Ein umfassendes intraoperatives Schmerz- und Angstmanagement ist notwendig, um die Zufriedenheit aller Beteiligten in der Implantatchirurgie zu gewährleisten. Die Angst vor dem Eingriff kann manchmal durch ein enges Vertrauensverhältnis oder durch Verhaltensänderungen bewältigt werden. Häufiger ist eine pharmakologische Unterstützung erforderlich.

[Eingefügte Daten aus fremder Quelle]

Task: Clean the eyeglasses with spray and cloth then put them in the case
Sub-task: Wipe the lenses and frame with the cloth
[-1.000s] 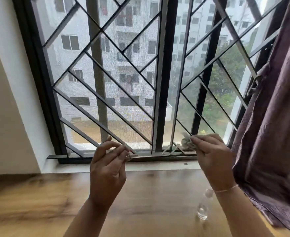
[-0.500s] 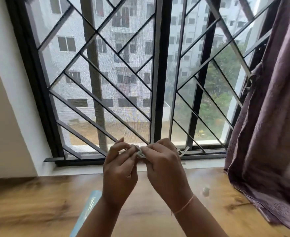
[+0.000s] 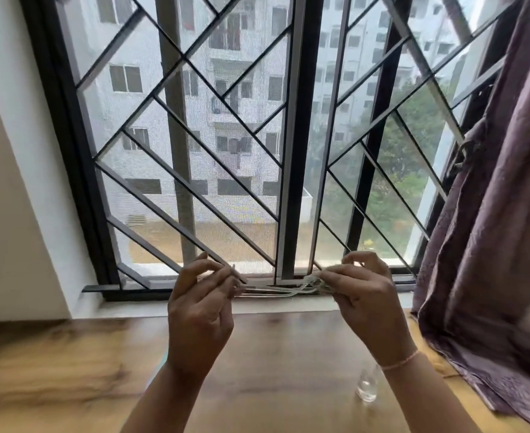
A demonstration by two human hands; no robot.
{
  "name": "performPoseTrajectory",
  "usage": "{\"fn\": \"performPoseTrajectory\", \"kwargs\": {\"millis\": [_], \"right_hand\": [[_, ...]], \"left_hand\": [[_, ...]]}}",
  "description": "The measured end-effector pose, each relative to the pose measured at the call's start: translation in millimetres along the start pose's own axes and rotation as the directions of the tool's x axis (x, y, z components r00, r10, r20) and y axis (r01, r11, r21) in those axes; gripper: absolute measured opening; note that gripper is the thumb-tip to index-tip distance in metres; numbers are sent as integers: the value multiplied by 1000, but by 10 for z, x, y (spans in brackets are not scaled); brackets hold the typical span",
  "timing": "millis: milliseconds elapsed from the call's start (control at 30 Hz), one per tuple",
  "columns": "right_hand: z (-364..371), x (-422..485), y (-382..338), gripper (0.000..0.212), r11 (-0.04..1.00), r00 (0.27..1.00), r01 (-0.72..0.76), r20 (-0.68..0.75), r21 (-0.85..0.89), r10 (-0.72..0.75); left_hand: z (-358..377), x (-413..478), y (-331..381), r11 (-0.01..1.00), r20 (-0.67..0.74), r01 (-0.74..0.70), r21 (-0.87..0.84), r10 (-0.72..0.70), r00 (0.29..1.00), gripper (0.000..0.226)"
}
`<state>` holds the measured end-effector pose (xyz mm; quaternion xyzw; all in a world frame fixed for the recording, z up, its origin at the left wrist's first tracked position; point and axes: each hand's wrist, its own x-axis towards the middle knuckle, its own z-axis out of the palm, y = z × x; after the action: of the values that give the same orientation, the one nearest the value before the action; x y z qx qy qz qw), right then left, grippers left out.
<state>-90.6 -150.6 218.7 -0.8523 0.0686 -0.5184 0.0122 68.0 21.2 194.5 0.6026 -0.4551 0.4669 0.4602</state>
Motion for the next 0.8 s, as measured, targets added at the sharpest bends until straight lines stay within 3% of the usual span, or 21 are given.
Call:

Die Sedierung durch den/die Zahnarzt/-ärztin selbst bietet viele Möglichkeiten und wird immer häufiger eingesetzt. Sie ist durch entsprechende Fortbildung erlernbar und mit geringem Aufwand in den Praxisablauf zu integrieren.

Die prä- und postoperativen Einschränkungen der Allgemeinanästhesie werden umgangen, und die Operierenden können in allen Facetten autonom agieren. Die zahnärztlich geführte Schmerzausschaltung und Sedierung ist eine Möglichkeit, sowohl eine hohe Patientenzufriedenheit als auch optimale Operationsbedingungen zu schaffen.